Opportunity cost, also economic cost, refers to the cost of something in terms of an opportunity forgone, that is, the benefits that could be received from that opportunity. The most valuable alternative, or second best option compared with your choice, is considered the opportunity cost if exist more than 2 alternatives.
In economic world, opportunity cost needs to be assessed in monetary terms or return rate. In this sense, it’s the highest price or rate of return an alternative course of action would provide. It’s the benefit you let go to get what you think is a bigger benefit upon current knowledge. But things may turn out to be just opposite what you thought it might be, and opportunity cost in many situations is much bigger than the benefit we get. For example in many countries, environment is the cost of economic boom, though in short term this might seem reasonable in terms of societal welfare, but in long terms, really hard to say.

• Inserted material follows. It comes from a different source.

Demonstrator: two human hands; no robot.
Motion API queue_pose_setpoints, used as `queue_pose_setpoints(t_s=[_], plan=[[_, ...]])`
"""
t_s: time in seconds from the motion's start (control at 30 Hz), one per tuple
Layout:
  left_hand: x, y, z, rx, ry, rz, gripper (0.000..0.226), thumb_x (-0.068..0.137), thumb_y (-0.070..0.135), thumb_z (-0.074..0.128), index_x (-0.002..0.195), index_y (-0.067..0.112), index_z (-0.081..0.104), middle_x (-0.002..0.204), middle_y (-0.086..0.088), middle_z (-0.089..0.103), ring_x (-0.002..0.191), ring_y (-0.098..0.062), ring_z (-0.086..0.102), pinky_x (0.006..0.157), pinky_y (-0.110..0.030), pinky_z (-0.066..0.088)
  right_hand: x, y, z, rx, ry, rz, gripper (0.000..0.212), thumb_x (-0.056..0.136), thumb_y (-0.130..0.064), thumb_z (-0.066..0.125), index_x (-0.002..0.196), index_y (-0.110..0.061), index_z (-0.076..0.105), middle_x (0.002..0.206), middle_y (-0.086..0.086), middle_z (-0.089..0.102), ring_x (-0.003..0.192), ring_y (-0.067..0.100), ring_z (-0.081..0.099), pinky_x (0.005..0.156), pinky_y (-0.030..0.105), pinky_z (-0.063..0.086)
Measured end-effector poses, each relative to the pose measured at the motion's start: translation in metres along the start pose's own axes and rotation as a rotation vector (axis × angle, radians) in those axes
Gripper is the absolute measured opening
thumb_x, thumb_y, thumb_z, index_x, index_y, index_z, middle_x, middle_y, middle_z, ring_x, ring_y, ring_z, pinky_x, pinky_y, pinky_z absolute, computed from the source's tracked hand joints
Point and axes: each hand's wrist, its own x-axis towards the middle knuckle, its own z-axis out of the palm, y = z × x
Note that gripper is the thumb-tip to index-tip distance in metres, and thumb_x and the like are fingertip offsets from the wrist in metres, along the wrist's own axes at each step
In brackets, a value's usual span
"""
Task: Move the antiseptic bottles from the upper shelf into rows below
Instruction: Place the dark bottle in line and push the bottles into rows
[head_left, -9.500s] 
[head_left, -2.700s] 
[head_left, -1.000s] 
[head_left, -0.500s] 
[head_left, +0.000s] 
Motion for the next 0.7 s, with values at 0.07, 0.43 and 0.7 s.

Opportunity cost is actually beyond measurement. Forget what the teachers told you. The calculation of economic opportunity cost is so much based on only accessible or imperfect information. The fact that we cannot go through every possible path in life prohibits us from knowing what’s most valuable and what’s second most valuable. To clarify with an simple example, you’ll never know what to expect talking to a friend of intimacy if you have stayed in front of computer all day long surfing. And this is not to mention the subjectivity of opportunity cost.
The subjectivity of opportunity cost is the nature of opportunity cost that it may vary from people to people.